EXERCISE PROMPT:
Could you output each line of the data that follows exactly?

INFORMATION SUPPLIED:
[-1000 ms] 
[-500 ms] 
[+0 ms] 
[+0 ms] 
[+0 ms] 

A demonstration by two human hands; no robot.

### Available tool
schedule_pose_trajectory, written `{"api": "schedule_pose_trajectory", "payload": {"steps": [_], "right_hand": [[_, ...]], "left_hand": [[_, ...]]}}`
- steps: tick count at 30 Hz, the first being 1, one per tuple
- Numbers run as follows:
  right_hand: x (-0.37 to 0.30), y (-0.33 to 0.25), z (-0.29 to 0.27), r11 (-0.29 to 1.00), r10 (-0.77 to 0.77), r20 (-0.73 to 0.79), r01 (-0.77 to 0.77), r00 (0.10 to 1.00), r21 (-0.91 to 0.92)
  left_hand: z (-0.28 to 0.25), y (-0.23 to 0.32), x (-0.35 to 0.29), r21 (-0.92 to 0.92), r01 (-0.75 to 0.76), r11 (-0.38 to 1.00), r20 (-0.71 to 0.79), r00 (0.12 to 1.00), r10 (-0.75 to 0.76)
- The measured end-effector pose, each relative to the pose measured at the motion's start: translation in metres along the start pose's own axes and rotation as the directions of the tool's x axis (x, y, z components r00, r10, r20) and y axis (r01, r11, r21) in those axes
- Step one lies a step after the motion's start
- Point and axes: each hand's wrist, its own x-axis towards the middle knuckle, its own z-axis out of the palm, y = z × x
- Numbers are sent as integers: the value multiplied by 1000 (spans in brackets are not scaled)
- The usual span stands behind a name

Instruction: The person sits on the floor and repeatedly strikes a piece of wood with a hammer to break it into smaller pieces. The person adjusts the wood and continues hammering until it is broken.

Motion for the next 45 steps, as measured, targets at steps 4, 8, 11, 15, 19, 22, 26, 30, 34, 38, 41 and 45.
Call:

PROBLEM SOLUTION:
[-1000 ms] 
[-500 ms] 
[+0 ms] 
[+0 ms] 
[+0 ms] 

A demonstration by two human hands; no robot.

### Available tool
schedule_pose_trajectory, written `{"api": "schedule_pose_trajectory", "payload": {"steps": [_], "right_hand": [[_, ...]], "left_hand": [[_, ...]]}}`
- steps: tick count at 30 Hz, the first being 1, one per tuple
- Numbers run as follows:
  right_hand: x (-0.37 to 0.30), y (-0.33 to 0.25), z (-0.29 to 0.27), r11 (-0.29 to 1.00), r10 (-0.77 to 0.77), r20 (-0.73 to 0.79), r01 (-0.77 to 0.77), r00 (0.10 to 1.00), r21 (-0.91 to 0.92)
  left_hand: z (-0.28 to 0.25), y (-0.23 to 0.32), x (-0.35 to 0.29), r21 (-0.92 to 0.92), r01 (-0.75 to 0.76), r11 (-0.38 to 1.00), r20 (-0.71 to 0.79), r00 (0.12 to 1.00), r10 (-0.75 to 0.76)
- The measured end-effector pose, each relative to the pose measured at the motion's start: translation in metres along the start pose's own axes and rotation as the directions of the tool's x axis (x, y, z components r00, r10, r20) and y axis (r01, r11, r21) in those axes
- Step one lies a step after the motion's start
- Point and axes: each hand's wrist, its own x-axis towards the middle knuckle, its own z-axis out of the palm, y = z × x
- Numbers are sent as integers: the value multiplied by 1000 (spans in brackets are not scaled)
- The usual span stands behind a name

Instruction: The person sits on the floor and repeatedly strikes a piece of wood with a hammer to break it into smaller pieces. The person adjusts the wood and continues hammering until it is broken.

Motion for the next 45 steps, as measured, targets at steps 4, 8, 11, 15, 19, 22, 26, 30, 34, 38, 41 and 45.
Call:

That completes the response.